Requirement:
Using the records below, output the stretch that opens with the line containing "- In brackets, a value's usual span" and closes with the line containing "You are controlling", exactly and including both lines, with nothing more.

Records for this exercise:

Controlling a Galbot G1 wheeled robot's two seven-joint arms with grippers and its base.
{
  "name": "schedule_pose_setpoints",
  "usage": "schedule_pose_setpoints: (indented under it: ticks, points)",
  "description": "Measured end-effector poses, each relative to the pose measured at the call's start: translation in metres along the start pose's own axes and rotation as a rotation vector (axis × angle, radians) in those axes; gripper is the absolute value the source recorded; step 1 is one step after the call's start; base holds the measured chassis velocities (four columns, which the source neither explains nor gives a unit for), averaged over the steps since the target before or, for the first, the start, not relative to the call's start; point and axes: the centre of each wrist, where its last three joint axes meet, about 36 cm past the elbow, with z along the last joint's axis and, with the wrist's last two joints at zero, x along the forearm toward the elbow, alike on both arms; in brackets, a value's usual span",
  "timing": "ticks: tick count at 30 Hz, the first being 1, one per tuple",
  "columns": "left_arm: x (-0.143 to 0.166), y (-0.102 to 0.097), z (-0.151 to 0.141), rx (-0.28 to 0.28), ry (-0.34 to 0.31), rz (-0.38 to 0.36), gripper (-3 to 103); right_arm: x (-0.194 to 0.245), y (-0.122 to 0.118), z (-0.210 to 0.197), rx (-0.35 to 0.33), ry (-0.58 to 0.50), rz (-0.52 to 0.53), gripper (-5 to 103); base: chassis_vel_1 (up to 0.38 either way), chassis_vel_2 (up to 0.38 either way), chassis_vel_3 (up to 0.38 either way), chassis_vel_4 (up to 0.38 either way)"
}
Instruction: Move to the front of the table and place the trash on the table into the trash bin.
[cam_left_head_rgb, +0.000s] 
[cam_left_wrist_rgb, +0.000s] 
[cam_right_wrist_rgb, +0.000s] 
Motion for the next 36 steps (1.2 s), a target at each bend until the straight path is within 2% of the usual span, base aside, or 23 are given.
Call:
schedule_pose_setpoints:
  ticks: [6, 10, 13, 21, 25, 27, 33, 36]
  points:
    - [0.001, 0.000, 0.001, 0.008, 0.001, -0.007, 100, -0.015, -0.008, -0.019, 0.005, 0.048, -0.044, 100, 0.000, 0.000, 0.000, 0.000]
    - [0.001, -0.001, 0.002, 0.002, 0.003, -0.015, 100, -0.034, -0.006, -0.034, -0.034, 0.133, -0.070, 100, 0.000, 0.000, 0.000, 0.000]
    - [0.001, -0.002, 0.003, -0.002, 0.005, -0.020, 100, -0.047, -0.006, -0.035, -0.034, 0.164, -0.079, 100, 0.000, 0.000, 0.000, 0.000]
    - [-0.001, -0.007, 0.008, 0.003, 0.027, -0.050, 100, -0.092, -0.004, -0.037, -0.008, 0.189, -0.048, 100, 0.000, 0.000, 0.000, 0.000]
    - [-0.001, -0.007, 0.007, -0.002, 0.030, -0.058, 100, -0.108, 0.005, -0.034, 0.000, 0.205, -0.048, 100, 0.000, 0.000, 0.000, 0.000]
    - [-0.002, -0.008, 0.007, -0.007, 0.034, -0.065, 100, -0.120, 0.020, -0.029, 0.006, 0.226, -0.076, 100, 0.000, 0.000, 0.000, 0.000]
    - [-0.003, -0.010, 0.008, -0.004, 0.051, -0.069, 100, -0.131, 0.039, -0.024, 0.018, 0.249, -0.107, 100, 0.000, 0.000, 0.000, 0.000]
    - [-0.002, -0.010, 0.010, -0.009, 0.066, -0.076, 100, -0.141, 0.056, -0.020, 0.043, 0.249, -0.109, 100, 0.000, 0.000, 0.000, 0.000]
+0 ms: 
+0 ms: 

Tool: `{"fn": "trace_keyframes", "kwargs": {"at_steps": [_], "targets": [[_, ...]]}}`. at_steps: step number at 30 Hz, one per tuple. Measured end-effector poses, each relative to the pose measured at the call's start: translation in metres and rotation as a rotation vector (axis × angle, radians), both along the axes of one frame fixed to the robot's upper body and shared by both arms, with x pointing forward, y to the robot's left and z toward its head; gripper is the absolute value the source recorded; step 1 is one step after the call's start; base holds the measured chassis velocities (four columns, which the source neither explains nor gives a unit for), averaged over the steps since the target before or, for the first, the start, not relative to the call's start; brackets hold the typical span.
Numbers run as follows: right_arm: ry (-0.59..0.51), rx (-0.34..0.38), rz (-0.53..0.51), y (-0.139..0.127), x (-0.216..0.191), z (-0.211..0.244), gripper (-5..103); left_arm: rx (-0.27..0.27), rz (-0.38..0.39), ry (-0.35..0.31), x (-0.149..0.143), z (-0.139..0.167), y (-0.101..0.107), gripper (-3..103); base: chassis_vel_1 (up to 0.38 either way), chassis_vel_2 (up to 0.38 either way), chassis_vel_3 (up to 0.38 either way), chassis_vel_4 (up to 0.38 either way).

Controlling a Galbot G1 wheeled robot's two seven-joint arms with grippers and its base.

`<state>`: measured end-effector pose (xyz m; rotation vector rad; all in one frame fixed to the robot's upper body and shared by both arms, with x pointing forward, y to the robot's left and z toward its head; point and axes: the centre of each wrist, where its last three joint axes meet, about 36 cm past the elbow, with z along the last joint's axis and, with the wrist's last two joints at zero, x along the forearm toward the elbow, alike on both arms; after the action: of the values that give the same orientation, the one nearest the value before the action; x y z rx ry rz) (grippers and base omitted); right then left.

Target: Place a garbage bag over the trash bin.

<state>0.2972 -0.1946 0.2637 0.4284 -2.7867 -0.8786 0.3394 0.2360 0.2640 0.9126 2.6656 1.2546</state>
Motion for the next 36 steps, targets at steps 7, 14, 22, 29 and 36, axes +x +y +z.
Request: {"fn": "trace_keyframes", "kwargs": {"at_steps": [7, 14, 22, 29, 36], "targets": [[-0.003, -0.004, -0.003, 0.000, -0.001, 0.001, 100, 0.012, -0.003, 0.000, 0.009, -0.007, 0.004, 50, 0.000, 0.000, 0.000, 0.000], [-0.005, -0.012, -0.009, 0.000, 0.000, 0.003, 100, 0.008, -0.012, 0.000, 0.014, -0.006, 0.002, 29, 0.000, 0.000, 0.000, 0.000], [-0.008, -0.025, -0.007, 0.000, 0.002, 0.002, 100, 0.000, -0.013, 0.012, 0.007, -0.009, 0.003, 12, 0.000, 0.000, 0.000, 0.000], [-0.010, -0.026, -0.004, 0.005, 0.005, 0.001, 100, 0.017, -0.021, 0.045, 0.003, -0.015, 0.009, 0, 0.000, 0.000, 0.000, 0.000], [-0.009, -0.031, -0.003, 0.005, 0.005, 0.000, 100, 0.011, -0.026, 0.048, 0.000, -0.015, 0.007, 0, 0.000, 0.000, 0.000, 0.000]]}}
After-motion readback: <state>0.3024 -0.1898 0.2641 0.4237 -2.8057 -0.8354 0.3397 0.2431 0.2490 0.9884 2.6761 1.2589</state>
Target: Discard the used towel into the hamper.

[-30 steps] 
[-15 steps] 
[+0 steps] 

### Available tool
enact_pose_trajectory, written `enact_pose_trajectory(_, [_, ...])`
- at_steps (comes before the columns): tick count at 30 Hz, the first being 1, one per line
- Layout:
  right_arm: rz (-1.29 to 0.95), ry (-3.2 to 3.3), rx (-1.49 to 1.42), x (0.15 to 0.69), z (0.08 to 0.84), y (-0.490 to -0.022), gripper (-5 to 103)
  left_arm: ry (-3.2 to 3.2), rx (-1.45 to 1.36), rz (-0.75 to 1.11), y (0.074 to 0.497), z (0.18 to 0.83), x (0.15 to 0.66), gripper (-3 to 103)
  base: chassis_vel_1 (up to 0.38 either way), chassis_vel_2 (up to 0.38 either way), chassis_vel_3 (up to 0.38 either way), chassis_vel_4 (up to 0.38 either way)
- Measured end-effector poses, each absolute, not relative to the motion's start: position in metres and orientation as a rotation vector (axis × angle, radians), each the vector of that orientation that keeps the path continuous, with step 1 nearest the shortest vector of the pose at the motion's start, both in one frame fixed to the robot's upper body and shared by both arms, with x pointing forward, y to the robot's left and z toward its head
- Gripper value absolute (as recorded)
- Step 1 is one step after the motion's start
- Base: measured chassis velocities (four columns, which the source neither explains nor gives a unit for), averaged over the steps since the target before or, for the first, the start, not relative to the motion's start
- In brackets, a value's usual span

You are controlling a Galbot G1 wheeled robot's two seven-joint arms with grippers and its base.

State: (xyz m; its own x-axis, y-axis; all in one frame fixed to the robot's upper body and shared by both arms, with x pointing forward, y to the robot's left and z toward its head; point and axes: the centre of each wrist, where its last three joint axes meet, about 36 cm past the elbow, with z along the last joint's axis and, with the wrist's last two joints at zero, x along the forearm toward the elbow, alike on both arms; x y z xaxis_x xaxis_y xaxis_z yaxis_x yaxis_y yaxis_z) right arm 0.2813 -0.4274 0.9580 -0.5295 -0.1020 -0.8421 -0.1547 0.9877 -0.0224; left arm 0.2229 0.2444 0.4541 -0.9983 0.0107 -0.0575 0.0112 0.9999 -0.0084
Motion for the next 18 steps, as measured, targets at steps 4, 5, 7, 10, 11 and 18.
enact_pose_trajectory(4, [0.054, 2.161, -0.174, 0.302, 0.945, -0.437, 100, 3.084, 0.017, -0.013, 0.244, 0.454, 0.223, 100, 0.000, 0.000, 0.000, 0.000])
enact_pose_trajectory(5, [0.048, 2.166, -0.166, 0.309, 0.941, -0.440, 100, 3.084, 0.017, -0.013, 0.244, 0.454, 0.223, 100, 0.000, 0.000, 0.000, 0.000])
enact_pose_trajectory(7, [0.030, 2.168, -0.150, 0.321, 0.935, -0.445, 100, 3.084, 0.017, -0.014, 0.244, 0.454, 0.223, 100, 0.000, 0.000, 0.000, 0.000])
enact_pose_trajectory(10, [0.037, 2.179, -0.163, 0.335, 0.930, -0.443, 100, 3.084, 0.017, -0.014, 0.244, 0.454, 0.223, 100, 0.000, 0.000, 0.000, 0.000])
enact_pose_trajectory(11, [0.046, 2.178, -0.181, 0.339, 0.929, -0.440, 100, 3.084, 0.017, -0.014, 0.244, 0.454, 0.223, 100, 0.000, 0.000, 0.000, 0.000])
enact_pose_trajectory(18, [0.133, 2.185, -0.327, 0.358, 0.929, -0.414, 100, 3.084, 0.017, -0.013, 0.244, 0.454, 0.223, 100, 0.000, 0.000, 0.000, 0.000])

Task answer:
- In brackets, a value's usual span

You are controlling a Galbot G1 wheeled robot's two seven-joint arms with grippers and its base.

There is no more to add to the answer.